An exclusive Tech Tribune Q&A with Dave Billiter, the co-founder and CEO of Deep Lens, who was honored in our:
Tell us the origin story of Deep Lens – what problem were you trying to solve and why?
The initial idea for Deep Lens came together when my co-founders, TJ Bowen, Simon Arkell and I realized that my digital pathology inventions from my days as head of innovation at Nationwide Children’s Hospital could form the basis for a completely rethought approach to clinical trial recruitment. I was able to license these inventions, so the three of us incorporated because we had such complementary skill sets. I am the pathology innovator with pharmaceutical strategy expertise from my days at Cardinal Health, Simon is a serial analytics and AI entrepreneur who has started 7 companies and raised a lot of VC over the years, and TJ is the cancer genetics PhD and strategy consultant from his days at LEK Consulting. Our idea was to create a new company that could use pathology as a differentiator to disrupt a massive industry – clinical trials in oncology
The problem is that today’s precision medicine can overwhelm healthcare providers. Only 5% of eligible, motivated patients successfully enroll in clinical trials. Due to limited visibility, eligible patients and their care teams miss opportunities to learn about cutting-edge trials in the small window when treatment decisions are made.
The challenge facing biopharma and CROs is finding patients to fill trials. The complexity and siloing of patient data means eligible patients are slow to be identified, or worse, missed.
From the inception of the idea to today, our team has been true to form, growing with major biopharma, providers, and strategic partners to take on the status quo and provide a truly groundbreaking approach to clinical trial recruitment so that patients can get the therapies they want and deserve.
What was the biggest hurdle you encountered in your journey?

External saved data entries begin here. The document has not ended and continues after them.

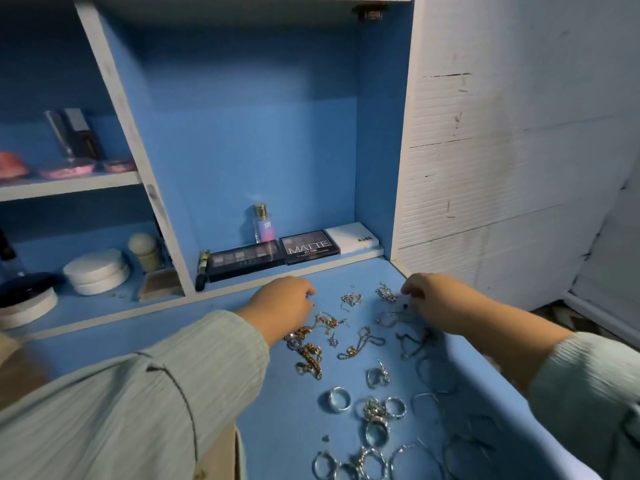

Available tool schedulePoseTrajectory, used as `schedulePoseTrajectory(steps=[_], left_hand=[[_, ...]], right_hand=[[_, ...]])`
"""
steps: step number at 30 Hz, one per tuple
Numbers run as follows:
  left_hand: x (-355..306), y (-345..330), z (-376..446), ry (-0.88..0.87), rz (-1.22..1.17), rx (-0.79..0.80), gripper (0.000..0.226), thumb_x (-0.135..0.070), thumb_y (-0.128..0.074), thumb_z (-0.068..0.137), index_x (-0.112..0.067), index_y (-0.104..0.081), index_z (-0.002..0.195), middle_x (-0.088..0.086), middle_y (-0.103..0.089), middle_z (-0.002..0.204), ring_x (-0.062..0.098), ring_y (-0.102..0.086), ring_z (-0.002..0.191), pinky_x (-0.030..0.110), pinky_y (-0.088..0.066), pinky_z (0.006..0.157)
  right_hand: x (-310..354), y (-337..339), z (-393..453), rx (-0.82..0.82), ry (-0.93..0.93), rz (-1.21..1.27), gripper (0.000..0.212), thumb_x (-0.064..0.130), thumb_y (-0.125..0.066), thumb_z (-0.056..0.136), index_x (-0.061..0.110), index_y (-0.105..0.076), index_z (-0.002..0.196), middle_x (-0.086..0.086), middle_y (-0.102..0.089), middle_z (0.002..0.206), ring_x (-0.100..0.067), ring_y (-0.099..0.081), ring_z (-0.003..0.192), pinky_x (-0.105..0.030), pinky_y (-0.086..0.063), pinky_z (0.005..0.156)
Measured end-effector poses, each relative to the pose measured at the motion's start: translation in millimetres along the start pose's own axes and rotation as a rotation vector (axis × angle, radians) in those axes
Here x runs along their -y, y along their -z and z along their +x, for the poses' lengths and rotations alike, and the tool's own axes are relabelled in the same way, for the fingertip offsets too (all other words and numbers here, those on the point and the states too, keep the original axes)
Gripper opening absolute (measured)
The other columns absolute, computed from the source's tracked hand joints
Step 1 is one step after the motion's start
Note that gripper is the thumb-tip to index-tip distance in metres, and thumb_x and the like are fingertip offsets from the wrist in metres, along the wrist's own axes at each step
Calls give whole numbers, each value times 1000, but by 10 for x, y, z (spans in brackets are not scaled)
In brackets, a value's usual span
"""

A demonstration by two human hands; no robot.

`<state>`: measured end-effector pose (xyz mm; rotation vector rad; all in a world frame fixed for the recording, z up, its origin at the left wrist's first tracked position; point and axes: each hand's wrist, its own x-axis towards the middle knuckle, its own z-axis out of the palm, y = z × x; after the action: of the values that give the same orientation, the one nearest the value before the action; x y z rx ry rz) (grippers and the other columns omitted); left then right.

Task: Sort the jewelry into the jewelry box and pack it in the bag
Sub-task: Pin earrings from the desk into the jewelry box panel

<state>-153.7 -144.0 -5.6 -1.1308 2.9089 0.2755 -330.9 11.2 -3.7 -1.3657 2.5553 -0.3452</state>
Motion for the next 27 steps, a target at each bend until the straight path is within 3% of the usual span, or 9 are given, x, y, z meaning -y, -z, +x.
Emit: schedulePoseTrajectory(steps=[9,13,16,22,27], left_hand=[[-47,39,87,-31,120,12,22,-23,-50,95,-22,-62,112,1,-62,115,20,-56,105,32,-47,89],[10,-30,77,-78,64,-54,17,-21,-50,94,-16,-63,105,2,-61,110,18,-54,102,22,-35,78],[29,-58,78,-76,63,-77,16,-18,-49,94,-16,-62,102,1,-60,108,16,-53,99,20,-33,73],[3,-50,80,-84,131,-101,16,-19,-48,94,-18,-61,103,2,-59,107,17,-53,99,22,-33,73],[-41,-40,75,-76,181,-76,20,-16,-44,95,-14,-61,106,3,-59,107,19,-55,98,26,-38,74]], right_hand=[[-147,75,89,17,75,-1,31,11,-47,94,19,-56,122,1,-60,116,-15,-52,100,-20,-36,79],[-132,41,99,-6,129,-15,28,15,-55,91,19,-61,118,0,-60,119,-15,-53,110,-18,-37,86],[-113,15,104,-13,137,-57,24,21,-58,89,22,-64,112,1,-61,116,-15,-53,107,-19,-37,83],[-64,-21,110,-41,119,-113,17,19,-57,88,21,-66,102,0,-61,109,-18,-55,102,-21,-37,76],[-49,-28,137,-34,97,-157,9,16,-49,91,21,-55,95,-4,-57,107,-20,-52,97,-23,-34,74]])
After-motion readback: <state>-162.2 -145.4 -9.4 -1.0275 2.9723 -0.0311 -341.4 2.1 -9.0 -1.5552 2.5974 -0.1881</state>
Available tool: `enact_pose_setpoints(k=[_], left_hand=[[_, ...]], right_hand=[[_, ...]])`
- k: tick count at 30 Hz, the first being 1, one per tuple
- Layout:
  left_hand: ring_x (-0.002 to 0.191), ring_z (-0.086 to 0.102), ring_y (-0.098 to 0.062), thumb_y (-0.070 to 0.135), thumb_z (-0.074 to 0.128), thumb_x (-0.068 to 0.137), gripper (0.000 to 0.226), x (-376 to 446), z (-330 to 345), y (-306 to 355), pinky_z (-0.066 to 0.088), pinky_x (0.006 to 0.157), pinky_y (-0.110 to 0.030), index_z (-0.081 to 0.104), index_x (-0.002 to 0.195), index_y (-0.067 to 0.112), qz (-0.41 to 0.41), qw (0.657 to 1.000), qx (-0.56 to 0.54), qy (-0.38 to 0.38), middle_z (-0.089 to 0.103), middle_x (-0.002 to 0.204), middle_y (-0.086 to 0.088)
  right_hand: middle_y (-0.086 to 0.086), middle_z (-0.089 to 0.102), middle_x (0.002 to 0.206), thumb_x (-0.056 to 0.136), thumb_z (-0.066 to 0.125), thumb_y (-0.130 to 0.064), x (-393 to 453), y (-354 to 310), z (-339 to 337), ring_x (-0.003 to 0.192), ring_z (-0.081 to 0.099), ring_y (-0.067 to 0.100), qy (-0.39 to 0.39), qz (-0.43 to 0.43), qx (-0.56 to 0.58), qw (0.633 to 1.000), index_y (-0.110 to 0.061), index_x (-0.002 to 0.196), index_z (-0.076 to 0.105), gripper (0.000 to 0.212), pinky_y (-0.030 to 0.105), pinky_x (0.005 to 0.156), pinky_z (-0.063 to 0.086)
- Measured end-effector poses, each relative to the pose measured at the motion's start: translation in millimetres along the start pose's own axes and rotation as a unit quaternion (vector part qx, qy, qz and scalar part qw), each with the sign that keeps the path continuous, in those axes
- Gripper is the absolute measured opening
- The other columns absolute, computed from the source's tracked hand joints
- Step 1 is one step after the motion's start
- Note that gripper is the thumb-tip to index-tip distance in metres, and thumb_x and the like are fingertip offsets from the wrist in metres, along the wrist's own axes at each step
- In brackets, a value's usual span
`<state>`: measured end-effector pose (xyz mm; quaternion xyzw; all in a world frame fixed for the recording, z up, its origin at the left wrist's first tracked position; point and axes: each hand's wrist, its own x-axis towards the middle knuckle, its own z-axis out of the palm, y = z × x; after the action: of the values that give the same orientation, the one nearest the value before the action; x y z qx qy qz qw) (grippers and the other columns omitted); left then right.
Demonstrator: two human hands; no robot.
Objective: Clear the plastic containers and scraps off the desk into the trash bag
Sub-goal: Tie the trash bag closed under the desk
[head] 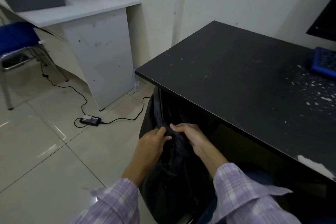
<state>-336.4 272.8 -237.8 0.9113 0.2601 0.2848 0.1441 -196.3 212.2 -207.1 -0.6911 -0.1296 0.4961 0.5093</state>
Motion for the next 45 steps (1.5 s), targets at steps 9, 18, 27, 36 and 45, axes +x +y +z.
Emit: enact_pose_setpoints(k=[9,18,27,36,45], left_hand=[[0.046,0.042,-0.009,0.028,0.052,0.094,0.034,-12,-2,0,0.03,0.052,-0.022,0.049,0.067,0.007,-0.118,0.983,-0.136,-0.036,0.04,0.05,0.008],[0.046,0.038,-0.007,0.021,0.057,0.093,0.038,-25,-6,0,0.025,0.047,-0.015,0.043,0.06,0.005,-0.149,0.961,-0.231,-0.021,0.034,0.047,0.007],[0.047,0.034,-0.005,0.018,0.058,0.092,0.042,-42,-21,-7,0.027,0.049,-0.021,0.033,0.057,0.016,-0.17,0.945,-0.278,-0.006,0.035,0.049,0.004],[0.045,0.033,-0.006,0.021,0.06,0.09,0.044,-34,-19,-10,0.025,0.048,-0.019,0.032,0.057,0.022,-0.185,0.955,-0.231,-0.022,0.03,0.045,0.006],[0.078,0.054,-0.015,0.023,0.063,0.086,0.012,-22,-22,-10,0.045,0.07,-0.029,0.052,0.088,0.018,-0.213,0.958,-0.188,-0.038,0.055,0.087,0.001]], right_hand=[[-0.004,0.065,0.074,0.081,0.071,-0.035,20,6,21,0.08,0.063,0.015,0.157,-0.12,-0.215,0.956,-0.025,0.061,0.061,0.025,0.026,0.076,0.05],[0.003,0.069,0.103,0.086,0.062,-0.042,39,-12,10,0.102,0.062,0.023,0.226,-0.13,-0.319,0.911,-0.02,0.091,0.068,0.023,0.027,0.084,0.047],[0.01,0.068,0.104,0.087,0.062,-0.035,52,-32,16,0.104,0.061,0.028,0.212,-0.107,-0.289,0.927,-0.014,0.093,0.066,0.022,0.03,0.085,0.046],[0.006,0.064,0.098,0.09,0.059,-0.038,46,-29,10,0.104,0.058,0.026,0.178,-0.132,-0.29,0.931,-0.021,0.079,0.052,0.022,0.03,0.085,0.043],[0.005,0.06,0.12,0.094,0.054,-0.019,18,-23,2,0.109,0.057,0.016,0.136,-0.184,-0.326,0.917,-0.013,0.118,0.056,0.025,0.02,0.084,0.039]])
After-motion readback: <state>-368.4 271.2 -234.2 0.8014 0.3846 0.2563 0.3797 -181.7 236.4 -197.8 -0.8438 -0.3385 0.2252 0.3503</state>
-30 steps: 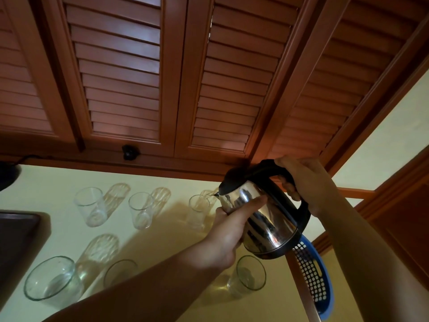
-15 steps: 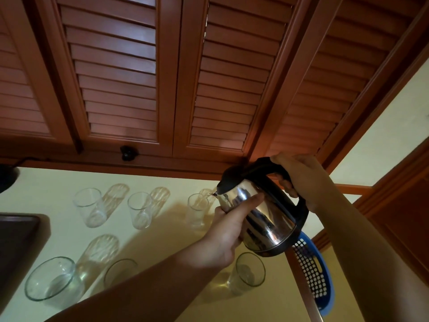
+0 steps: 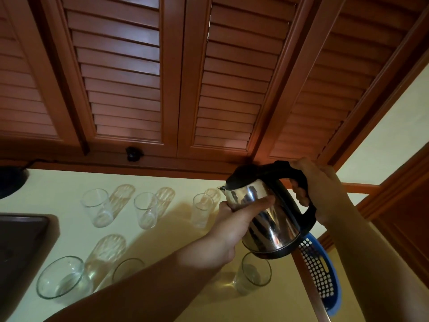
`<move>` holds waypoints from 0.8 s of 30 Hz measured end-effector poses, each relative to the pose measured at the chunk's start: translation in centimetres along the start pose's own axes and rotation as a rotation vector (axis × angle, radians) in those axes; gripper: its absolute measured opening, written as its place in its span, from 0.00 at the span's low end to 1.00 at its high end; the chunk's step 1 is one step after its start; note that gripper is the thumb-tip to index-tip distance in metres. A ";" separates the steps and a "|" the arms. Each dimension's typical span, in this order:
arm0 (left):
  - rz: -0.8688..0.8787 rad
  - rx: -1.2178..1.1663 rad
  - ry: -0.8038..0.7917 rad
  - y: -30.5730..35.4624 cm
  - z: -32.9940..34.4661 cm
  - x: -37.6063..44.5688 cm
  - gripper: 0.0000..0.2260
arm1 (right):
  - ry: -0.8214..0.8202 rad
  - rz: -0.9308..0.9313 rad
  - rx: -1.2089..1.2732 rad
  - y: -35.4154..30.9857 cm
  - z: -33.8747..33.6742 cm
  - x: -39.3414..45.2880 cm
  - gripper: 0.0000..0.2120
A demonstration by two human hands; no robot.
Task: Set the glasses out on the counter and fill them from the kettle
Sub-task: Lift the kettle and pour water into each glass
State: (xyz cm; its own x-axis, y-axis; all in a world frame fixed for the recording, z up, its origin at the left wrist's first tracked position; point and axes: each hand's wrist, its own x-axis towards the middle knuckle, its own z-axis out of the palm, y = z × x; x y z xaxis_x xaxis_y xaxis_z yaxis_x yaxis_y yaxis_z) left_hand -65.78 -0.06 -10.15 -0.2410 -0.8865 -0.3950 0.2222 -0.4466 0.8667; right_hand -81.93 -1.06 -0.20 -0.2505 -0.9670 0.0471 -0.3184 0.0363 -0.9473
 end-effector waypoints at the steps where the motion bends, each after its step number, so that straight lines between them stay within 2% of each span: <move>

Like any startup, we encountered a few. Initially, we were successful in licensing a digital pathology platform but evolved our strategy aggressively when we realized how small the market is for digital pathology (under $1B then) compared to oncology clinical trials ($65B). This made us re-architect and extend our platform so that it could truly be for clinical trial recruitment, with an entirely different user persona. Once we did this and sharpened our message, we were able to successfully raise a $14M series A VC round and were off to the races.
What does the future hold for Deep Lens?
We see our work as very important and we are all very driven by the mission of helping move the needle in the fight against cancer. This can turn into a big business because the market need is massive, the tech is transformative, and the people are excellent.
What are your thoughts on the local tech startup scene in Columbus?
In a word, “vibrant”. The ecosystem is growing and there are new, innovative companies springing up all the time. Incubators like Rev1 and VCs like Tamarind Hill are building the base and making it an exciting place to start a company!
What’s your best advice for aspiring entrepreneurs?
First: Be passionate and find a real problem that exists that you, your tech, and your team can solve. The rest will fall into place.